### What is needed
Go over the records and count each line that has the string "camera". Give the number and nothing else.

Recorded data
━━━

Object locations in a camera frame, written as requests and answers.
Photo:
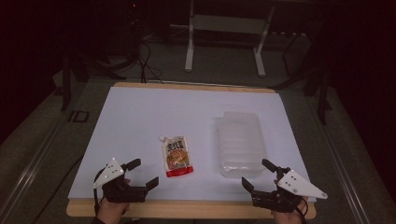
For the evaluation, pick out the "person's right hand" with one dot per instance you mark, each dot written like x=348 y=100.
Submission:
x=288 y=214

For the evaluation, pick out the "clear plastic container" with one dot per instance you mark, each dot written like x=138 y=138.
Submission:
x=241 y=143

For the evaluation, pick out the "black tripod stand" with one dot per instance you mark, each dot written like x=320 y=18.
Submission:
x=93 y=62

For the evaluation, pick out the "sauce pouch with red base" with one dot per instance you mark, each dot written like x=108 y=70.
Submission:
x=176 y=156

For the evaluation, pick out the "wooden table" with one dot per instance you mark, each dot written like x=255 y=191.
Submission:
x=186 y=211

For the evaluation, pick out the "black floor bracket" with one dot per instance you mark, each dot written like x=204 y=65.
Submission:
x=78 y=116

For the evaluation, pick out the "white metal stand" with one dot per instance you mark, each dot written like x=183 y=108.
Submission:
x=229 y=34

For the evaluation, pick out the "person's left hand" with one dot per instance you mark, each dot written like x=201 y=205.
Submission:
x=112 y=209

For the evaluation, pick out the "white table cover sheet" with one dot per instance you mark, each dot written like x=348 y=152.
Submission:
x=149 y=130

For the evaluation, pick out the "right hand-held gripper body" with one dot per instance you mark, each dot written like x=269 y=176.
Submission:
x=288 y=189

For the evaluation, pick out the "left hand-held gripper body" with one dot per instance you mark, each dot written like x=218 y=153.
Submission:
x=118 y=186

━━━

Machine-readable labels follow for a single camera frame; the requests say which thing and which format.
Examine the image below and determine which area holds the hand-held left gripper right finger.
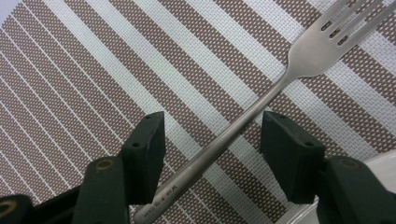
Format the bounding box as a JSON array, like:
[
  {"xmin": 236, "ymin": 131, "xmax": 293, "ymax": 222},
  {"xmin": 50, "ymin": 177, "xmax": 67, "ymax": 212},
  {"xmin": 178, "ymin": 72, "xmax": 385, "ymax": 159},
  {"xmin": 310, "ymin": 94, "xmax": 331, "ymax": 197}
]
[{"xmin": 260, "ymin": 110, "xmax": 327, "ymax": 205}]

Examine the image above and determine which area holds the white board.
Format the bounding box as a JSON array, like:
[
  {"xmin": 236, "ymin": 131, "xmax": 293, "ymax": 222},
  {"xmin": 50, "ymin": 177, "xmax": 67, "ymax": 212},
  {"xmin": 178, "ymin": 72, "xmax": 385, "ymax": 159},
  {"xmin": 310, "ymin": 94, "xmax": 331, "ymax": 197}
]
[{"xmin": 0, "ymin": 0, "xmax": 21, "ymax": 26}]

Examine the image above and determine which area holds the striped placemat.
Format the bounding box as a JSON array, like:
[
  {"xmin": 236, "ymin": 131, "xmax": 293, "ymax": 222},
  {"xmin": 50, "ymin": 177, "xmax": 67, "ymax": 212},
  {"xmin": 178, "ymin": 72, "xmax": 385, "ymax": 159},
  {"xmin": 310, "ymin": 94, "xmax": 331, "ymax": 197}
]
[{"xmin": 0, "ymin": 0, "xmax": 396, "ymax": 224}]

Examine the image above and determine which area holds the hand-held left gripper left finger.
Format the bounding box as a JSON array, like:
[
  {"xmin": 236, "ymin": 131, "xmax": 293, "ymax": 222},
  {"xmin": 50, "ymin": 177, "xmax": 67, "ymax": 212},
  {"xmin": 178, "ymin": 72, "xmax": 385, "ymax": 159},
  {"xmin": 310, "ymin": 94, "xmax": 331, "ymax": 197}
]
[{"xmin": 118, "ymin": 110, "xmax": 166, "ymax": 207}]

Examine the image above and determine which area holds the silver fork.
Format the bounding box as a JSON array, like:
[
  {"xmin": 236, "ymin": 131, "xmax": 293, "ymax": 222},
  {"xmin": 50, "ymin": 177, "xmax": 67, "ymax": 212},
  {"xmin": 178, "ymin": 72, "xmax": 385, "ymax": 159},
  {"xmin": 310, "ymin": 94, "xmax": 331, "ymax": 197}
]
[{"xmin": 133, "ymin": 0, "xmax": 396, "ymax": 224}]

━━━

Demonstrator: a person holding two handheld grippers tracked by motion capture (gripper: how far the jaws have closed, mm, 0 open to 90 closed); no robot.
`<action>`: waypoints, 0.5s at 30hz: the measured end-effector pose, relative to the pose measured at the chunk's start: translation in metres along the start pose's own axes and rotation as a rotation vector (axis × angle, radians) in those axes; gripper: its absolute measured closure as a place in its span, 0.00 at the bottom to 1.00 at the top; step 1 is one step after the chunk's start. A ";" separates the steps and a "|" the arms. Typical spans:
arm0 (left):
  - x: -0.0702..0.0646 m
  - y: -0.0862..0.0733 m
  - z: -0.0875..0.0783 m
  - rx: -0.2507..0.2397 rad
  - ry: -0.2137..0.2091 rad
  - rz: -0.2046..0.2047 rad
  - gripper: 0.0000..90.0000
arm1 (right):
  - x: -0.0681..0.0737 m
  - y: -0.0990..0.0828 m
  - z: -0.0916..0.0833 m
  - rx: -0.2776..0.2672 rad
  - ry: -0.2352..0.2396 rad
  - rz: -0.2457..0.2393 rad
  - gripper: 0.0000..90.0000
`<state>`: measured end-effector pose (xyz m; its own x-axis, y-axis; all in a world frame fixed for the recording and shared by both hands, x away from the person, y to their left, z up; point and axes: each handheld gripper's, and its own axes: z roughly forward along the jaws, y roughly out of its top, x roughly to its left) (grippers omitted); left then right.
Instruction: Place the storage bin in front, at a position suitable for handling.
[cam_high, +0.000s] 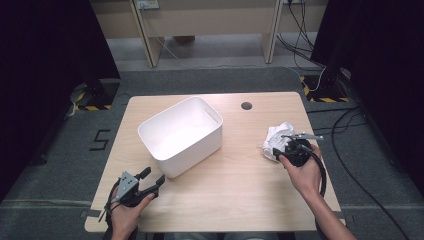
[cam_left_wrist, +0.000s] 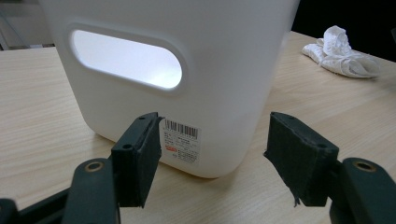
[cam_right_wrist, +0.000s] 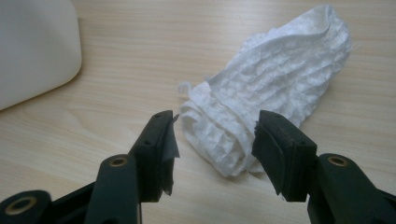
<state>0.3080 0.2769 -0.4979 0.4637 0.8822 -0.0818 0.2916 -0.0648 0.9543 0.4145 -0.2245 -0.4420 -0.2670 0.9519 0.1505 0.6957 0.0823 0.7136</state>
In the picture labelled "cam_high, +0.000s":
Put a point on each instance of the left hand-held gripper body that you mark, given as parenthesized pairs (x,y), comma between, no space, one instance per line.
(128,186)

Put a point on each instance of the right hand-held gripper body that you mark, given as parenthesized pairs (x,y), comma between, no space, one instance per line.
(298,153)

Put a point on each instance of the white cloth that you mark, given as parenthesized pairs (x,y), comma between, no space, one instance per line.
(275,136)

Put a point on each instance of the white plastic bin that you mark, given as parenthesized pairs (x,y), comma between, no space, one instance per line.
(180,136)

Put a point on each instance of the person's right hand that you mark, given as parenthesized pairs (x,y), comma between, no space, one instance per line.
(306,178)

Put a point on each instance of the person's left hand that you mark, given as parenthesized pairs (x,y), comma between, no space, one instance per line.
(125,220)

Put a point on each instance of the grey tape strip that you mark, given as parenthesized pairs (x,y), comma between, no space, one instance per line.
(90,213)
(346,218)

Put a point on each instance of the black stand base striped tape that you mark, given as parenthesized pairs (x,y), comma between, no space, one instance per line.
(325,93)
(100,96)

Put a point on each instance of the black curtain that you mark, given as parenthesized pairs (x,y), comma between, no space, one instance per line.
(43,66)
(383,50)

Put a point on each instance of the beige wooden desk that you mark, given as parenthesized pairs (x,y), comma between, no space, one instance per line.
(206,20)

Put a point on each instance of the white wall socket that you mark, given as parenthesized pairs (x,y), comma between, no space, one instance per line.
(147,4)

━━━

### Written solution
2